**AIM OF THE TASK**. The answer should be each line from the entries below that has the word "target" in it.

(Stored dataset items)
--- START ---
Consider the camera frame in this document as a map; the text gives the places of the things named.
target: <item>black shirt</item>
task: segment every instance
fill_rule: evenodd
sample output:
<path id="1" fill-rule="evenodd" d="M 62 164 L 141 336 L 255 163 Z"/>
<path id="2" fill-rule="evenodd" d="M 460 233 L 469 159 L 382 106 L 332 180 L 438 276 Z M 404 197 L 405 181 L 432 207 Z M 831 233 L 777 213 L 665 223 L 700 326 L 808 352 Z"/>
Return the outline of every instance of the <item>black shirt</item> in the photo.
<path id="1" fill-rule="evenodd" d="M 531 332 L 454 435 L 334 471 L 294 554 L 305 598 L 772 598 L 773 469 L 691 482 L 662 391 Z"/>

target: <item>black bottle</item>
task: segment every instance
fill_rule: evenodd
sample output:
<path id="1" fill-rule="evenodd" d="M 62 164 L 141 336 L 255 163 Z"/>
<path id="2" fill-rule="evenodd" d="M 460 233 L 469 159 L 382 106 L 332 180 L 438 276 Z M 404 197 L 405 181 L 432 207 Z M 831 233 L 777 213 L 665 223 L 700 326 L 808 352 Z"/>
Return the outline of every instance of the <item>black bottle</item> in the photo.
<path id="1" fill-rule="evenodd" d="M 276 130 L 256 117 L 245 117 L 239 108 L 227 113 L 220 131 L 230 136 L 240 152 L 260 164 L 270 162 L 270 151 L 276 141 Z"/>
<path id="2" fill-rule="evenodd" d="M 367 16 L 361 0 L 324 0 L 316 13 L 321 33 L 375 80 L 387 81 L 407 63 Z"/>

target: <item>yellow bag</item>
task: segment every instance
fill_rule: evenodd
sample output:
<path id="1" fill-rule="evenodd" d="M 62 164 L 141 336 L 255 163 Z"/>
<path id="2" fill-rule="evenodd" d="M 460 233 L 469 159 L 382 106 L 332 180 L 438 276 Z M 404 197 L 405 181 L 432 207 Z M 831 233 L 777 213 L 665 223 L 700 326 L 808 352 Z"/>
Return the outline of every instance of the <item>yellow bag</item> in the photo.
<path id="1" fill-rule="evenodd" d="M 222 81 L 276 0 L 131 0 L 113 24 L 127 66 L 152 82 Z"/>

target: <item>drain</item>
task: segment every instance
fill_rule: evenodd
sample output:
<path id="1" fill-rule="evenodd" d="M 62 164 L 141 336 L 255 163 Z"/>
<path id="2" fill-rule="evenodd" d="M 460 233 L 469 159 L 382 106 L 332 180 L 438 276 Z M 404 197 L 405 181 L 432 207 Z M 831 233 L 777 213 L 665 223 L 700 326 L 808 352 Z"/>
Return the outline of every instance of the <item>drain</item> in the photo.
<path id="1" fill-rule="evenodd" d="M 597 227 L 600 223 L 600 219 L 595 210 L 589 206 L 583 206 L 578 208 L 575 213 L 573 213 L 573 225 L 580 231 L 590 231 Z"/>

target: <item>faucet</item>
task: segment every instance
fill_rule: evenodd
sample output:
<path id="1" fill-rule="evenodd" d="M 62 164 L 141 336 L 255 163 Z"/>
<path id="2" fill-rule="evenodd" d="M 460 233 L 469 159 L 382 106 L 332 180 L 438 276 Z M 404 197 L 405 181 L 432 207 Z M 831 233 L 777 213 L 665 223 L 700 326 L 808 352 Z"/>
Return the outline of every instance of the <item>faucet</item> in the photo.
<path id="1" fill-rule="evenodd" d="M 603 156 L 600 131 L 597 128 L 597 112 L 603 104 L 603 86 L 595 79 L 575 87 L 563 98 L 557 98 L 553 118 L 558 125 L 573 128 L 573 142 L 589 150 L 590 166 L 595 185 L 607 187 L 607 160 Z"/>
--- END ---
**OUTPUT**.
target: <item>black shirt</item>
target: <item>black bottle</item>
target: <item>yellow bag</item>
target: <item>drain</item>
target: <item>faucet</item>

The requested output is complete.